Three Poems by Ben Murigu

Black Houdini

For a while, he’s been missing our Mheshimiwa—
A shepherd unseen
A leader heard
A presence unfelt
A true, black Houdini.

Five party-branded calendars
Cheap and unseemly
Used and discarded
After having angered our visitors
Marred our living rooms.

No word from his honorable person
No help from his hired personnel.

No progress report on his projects
Stalled or otherwise
No newsworthy mentions
No fruitful radio discussions.

A Harvard-educated marine biologist
Who’s a mirage
A myth
A true lie, living and breathing—
A ghost in his classy government-issued office at Continental House
A stranger at his posh wananchi-built bungalow at Clay City.

Too sleepy to attend mass
Too busy to show up at weddings
Too hangovered to show up at harambees
Too alive to attend wakes.

It’s almost August again—
And, suddenly, he is back
Armed with a fresher plan
Blessed with a newer strategy
Powered by a clearer vision.

His red Lexus swiftly abandoned
He struts around in white sneakers and blue jeans
Oscillating from place to place like some pendulum
Attempting to sway three hundred thousand hearts
In three weeks.

Igniting crowds in near-perfect Swahili
Spewing promises in outrageously outdated Sheng— 

Smiling at men
Waving at women.

Hugging our wives
Winking at our mistresses.

Greeting our sons
Dancing with our daughters.

That come August
We shall, yet again, re-elect

What he fails to realize
Is that after one thousand eight hundred painful nights
Attempting to scare away burglars
With our screams so loud…

After sixty sorry months
Of smearing our runny noses with Robb
And failing miserably to mask that stomach-turning stench
Of sewage raw…

After five long years
Of skipping blind
Whilst putting off mysterious fires
With stored water forced quick into cracked plastic buckets…

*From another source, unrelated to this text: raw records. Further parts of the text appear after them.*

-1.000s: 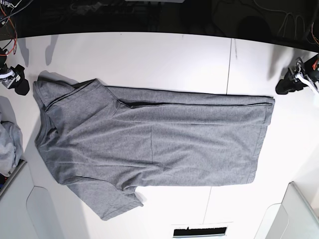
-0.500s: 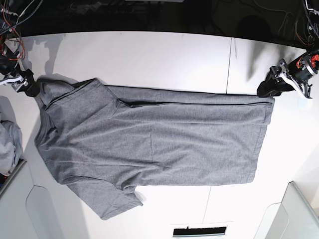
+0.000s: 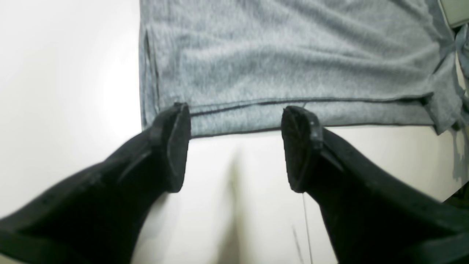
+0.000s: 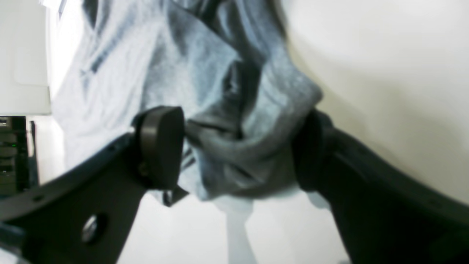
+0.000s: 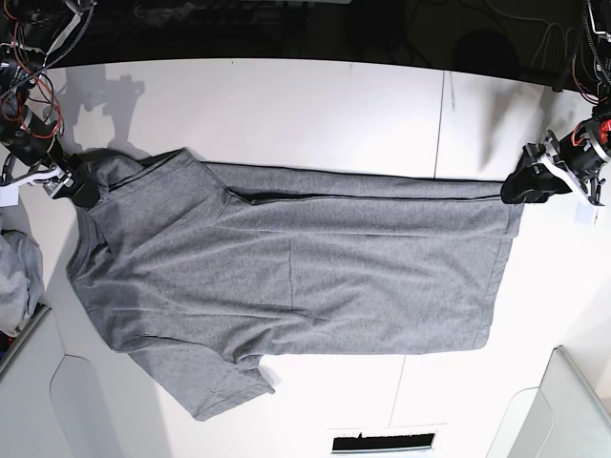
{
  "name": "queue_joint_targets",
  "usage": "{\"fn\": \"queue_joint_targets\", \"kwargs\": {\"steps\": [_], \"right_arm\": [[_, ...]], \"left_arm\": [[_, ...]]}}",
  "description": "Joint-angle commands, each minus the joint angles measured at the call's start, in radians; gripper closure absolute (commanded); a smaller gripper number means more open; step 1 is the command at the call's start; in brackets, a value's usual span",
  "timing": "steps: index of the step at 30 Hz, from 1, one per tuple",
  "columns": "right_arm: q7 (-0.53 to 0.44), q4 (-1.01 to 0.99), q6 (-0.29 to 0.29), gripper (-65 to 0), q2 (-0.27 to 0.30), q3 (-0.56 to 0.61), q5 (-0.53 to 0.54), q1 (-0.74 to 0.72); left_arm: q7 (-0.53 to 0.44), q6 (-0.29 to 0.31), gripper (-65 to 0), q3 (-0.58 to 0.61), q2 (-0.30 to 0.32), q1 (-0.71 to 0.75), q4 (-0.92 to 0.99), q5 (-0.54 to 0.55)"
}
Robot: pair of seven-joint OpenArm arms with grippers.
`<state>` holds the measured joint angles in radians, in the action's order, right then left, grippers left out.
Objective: Layout the t-shirt on the table in an organized manner, then fold the t-shirt properly
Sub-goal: 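Grasp the folded edge with both grippers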
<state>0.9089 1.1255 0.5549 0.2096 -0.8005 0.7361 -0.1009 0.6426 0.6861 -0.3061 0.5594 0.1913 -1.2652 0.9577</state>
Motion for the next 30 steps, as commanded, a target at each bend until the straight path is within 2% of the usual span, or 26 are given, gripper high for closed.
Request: {"fn": "queue_joint_targets", "kwargs": {"steps": [1,7,14,18,23,26,30], "right_arm": [[-0.010,0.012,0.016,-44.5,0.002,0.000,0.019,-0.021],[-0.012,0.012,0.014,-44.3,-0.048,0.001,0.003,-0.054],[-0.014,0.012,0.014,-44.3,-0.050,0.001,0.001,-0.056],[-0.008,0.012,0.014,-44.3,-0.050,0.001,0.001,-0.056],[-0.003,0.012,0.014,-44.3,-0.050,0.001,0.001,-0.056],[-0.002,0.012,0.014,-44.3,-0.050,0.001,0.001,-0.056],[-0.002,0.012,0.014,-44.3,-0.050,0.001,0.000,-0.056]], "left_arm": [[-0.019,0.012,-40.9,-0.006,0.022,-0.008,-0.009,0.017],[-0.024,0.012,-40.9,-0.006,0.022,-0.008,-0.009,0.008],[-0.085,0.012,-40.9,-0.006,0.022,-0.026,-0.004,-0.062],[-0.090,0.007,-40.9,0.010,0.022,-0.111,0.079,-0.114],[-0.121,-0.003,-41.0,0.113,0.022,-0.234,0.242,-0.178],[-0.180,-0.068,-41.0,0.143,0.022,-0.272,0.292,-0.245],[-0.190,-0.076,-41.0,0.141,0.031,-0.293,0.296,-0.245]]}}
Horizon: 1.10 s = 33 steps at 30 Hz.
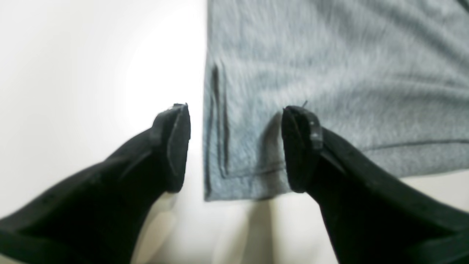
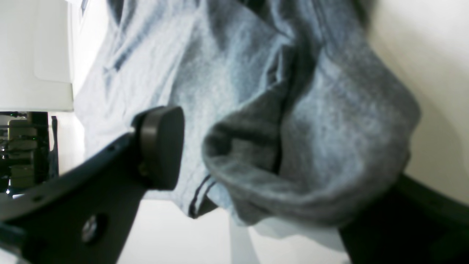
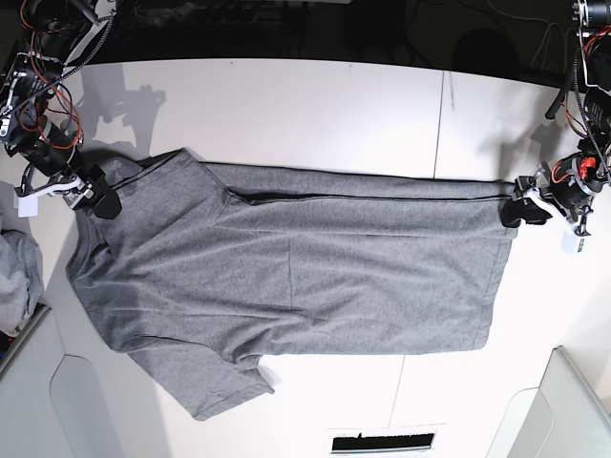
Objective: Layout the t-shirt on the table in an organized manner, then fold the t-shirt properly
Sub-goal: 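Grasp the folded edge with both grippers, then drag the folded shirt with both grippers to straighten it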
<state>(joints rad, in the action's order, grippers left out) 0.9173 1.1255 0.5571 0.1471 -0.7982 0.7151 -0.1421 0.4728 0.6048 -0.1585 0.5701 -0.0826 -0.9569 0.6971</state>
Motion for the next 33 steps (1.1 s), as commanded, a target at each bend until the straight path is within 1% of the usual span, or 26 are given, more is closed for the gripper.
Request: {"fn": "queue_joint_targets", "kwargs": {"steps": [1,5,8,11,15,17,19,22,24,25,26,27,28,29,30,31,32,33], "right_arm": [[-0.011,0.012,0.012,-44.3,0.013,-0.002,0.021,-0.013],[-0.012,0.012,0.012,-44.3,0.013,-0.002,0.009,-0.012],[-0.008,0.012,0.012,-44.3,0.013,-0.002,0.010,-0.012],[-0.005,0.012,0.012,-44.3,0.013,0.003,0.011,-0.013],[-0.004,0.012,0.012,-44.3,0.013,0.024,0.010,-0.012],[-0.005,0.012,0.012,-44.3,0.013,0.032,0.010,-0.012],[-0.004,0.012,0.012,-44.3,0.013,0.035,0.010,-0.012],[-0.005,0.012,0.012,-44.3,0.013,0.035,0.011,-0.013],[-0.005,0.012,0.012,-44.3,0.013,0.035,0.011,-0.013],[-0.004,0.012,0.012,-44.3,0.013,0.035,0.010,-0.012],[-0.004,0.012,0.013,-44.2,0.013,0.035,0.010,-0.012],[-0.004,0.012,0.014,-43.6,0.013,0.035,0.010,-0.012],[-0.005,0.012,0.016,-40.8,0.013,0.035,0.011,-0.013],[-0.005,0.012,0.016,-35.6,0.013,0.035,0.016,-0.013],[-0.005,0.012,0.016,-28.0,0.013,0.035,0.028,-0.013],[-0.005,0.012,0.017,-18.2,0.013,0.035,0.037,-0.013],[-0.005,0.012,0.017,-6.8,0.013,0.035,0.037,-0.013],[-0.004,0.012,0.020,0.0,0.013,0.035,0.037,-0.013]], "left_arm": [[-0.020,0.005,-41.0,-0.006,0.023,-0.020,-0.013,0.016],[-0.019,0.006,-41.0,-0.006,0.034,-0.023,-0.013,0.014],[-0.005,0.005,-41.0,-0.006,0.033,-0.017,-0.006,-0.026],[0.014,0.006,-41.0,-0.006,0.034,-0.017,0.035,-0.020],[0.013,0.016,-41.0,-0.006,0.026,-0.017,0.069,-0.016],[0.022,0.047,-40.9,-0.006,0.014,-0.017,0.070,0.002],[0.064,0.090,-40.9,-0.006,-0.005,-0.017,0.070,0.027],[0.122,0.093,-40.8,-0.004,-0.036,-0.017,0.070,0.054],[0.122,0.093,-40.2,-0.004,-0.047,-0.014,0.069,0.054],[0.121,0.093,-38.0,-0.004,-0.047,-0.013,0.069,0.055],[0.121,0.093,-33.4,-0.004,-0.046,-0.012,0.069,0.055],[0.121,0.093,-26.5,-0.004,-0.045,-0.011,0.068,0.054],[0.122,0.093,-19.3,-0.004,-0.043,-0.011,0.068,0.054],[0.122,0.093,-12.6,-0.004,-0.042,-0.011,0.068,0.054],[0.122,0.093,-6.3,-0.004,-0.040,-0.011,0.068,0.054],[0.121,0.093,-1.1,-0.004,-0.040,-0.011,0.068,0.055],[0.121,0.093,0.0,-0.004,-0.038,-0.011,0.068,0.055],[0.121,0.093,0.0,-0.004,-0.037,-0.011,0.066,0.059]]}}
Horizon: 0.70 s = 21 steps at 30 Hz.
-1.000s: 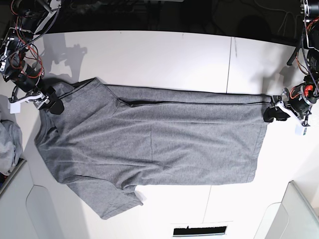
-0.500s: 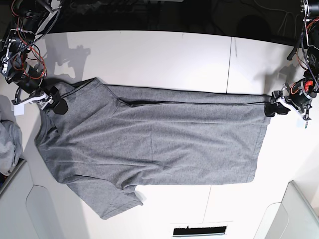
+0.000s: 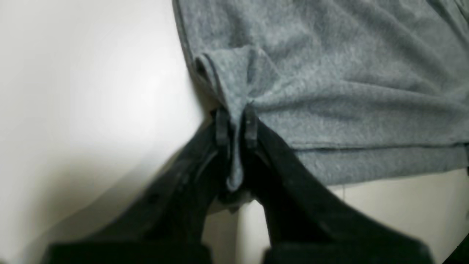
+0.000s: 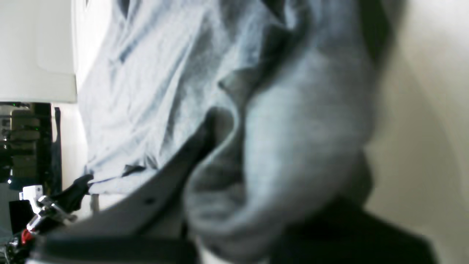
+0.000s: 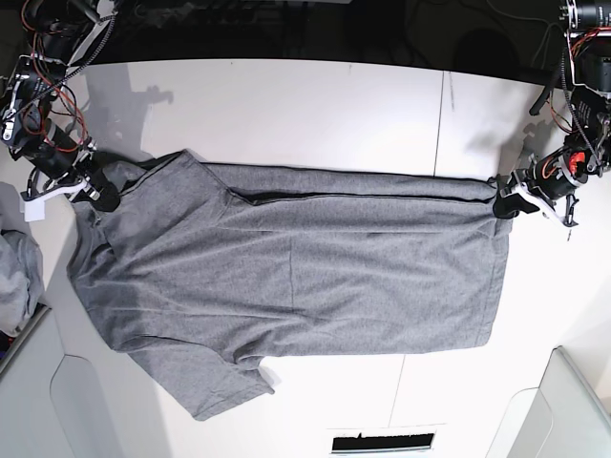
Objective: Layout the t-shirt on the table in an organized manner, then fold the t-shirt properly
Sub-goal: 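Drag the folded shirt with both grippers to straighten it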
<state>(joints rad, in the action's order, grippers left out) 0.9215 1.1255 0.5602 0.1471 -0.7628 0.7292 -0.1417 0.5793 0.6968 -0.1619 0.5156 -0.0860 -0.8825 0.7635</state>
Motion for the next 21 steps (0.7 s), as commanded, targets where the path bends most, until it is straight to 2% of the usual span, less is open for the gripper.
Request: {"fn": "queue_joint_targets", "kwargs": {"steps": [1,4,8,11,21], "right_arm": [[-0.003,0.012,0.017,0.0,0.014,-0.001,0.023,-0.013],[0.048,0.016,0.021,0.0,0.027,-0.001,0.043,-0.012],[0.143,0.031,0.031,0.0,0.072,-0.001,0.145,0.011],[0.158,0.044,0.031,0.0,0.113,-0.001,0.188,0.050],[0.240,0.049,0.049,0.0,0.184,-0.002,0.328,0.203]], "left_arm": [[0.016,0.001,0.0,-0.001,0.023,-0.008,-0.012,-0.003],[0.016,0.001,0.0,-0.001,0.051,0.005,-0.043,0.025],[0.041,0.001,0.0,-0.001,0.107,0.076,-0.140,0.074],[0.061,0.001,0.0,-0.001,0.136,0.160,-0.232,0.104],[0.061,0.001,0.0,-0.001,0.147,0.360,-0.428,0.112]]}}
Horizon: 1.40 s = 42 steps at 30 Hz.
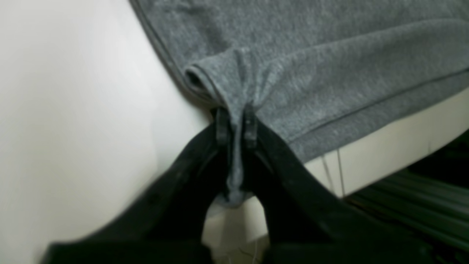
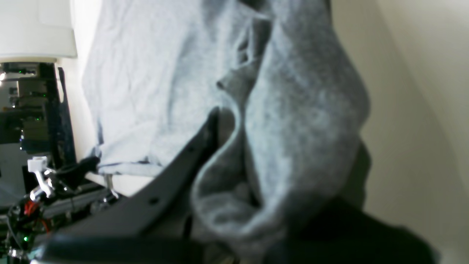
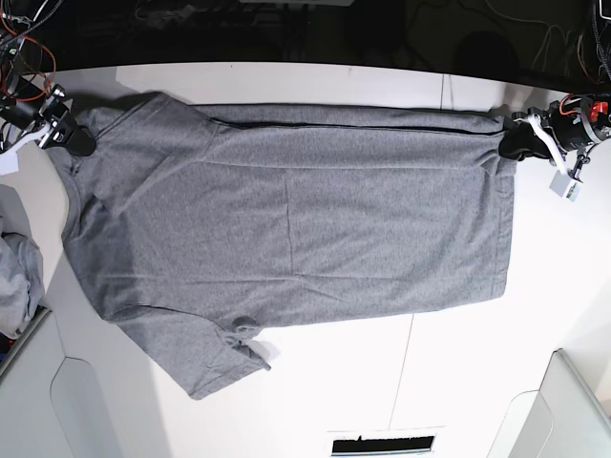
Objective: Layout the t-shirt on the table in an organized manner, then fold the t-shirt properly
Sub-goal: 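Drag the folded shirt with both grippers to straighten it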
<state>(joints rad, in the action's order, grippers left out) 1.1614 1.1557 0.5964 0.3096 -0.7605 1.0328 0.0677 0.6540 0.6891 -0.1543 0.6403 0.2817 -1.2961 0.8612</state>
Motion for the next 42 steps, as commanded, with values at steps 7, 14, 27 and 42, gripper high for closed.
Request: {"fn": "queue_joint_targets", "kwargs": {"steps": [7,14,27,42], "right_arm": [[0.002,0.097,0.015,0.0,0.026,-0.006,0.051,0.117],[-0.002,0.165,0.016,0.0,0.025,-0.006,0.019,0.160],[-0.070,0.165,0.010,-34.7,0.026,-0.069,-0.042,0.145],[-0.242,0.164,-0.036,-34.7,0.045,-0.053,-0.272,-0.207]], "left_arm": [[-0.002,0.009,0.0,-0.009,0.022,0.024,-0.025,0.014],[-0.003,0.009,0.0,-0.009,0.023,0.023,-0.025,0.032],[-0.001,0.009,-24.5,-0.083,0.023,0.020,-0.032,0.107],[0.001,0.009,-35.0,-0.098,0.024,0.015,-0.160,0.104]]}}
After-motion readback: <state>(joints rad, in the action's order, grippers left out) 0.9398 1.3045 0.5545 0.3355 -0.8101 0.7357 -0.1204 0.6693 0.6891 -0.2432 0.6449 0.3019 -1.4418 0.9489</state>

And burying countless charred children
In hollow graves
Devoid of honor… 

We are tired
Of his brand of tragic magic
Fed up

Hold On

My crazy step-dad at the door once stood
Spoiling for a fight
Wound up real tight
Waking siblings
Alerting dogs
Taking with his every yell
Every damn ounce of beauty sleep.

My boring Math teacher at the door once stood
Grinning like some nut
Ready with a RAT
Waking classmates
Alerting colleagues
Shaking with his very presence
Every single goddamn muscle of mine.

My livid landlord at the door once stood
Spewing threats
Hurling insults
Waking neighbors
Alerting foes
Wiping with my remnant pride
The very floor he stood on.

Many years later at the door I stand
Blaming no-one
Hurting no-one
Living life glad and fulfilled
Because I somehow managed to hold on.

Gold Expires 

An epitaph
Glossy and shiny
Gracing the backyard.

A gem
Rare and priceless
Stolen from us.

A runner
Young and promising
Now forever stilled.

A wind
Weird and strong
Rustling the leaves.

An ache
Persistent and consistent
No longer dullable.

A pain
Fresh and raw
Oozing pure regret.

A blink
Slow and laboured
To stem the tide.

A sigh
Huge and loud
My throat escapes.

An epiphany
There and then:
Gold, too, expires. 

Ben Murigu is a versatile creative from Nairobi-Kenya who, while teaching high school English, has scripted numerous highly acclaimed commercial plays; self-published a fiction novel, Toy Soldiers; and, quite recently, gotten his works into Literary Cocktail Magazine, Worthing Flash, Bright Flash Literary Review, Lit eZine, A Thin Slice of Anxiety, Fairy Charter, 50 Give or Take, Dear Booze, and Yours2Read.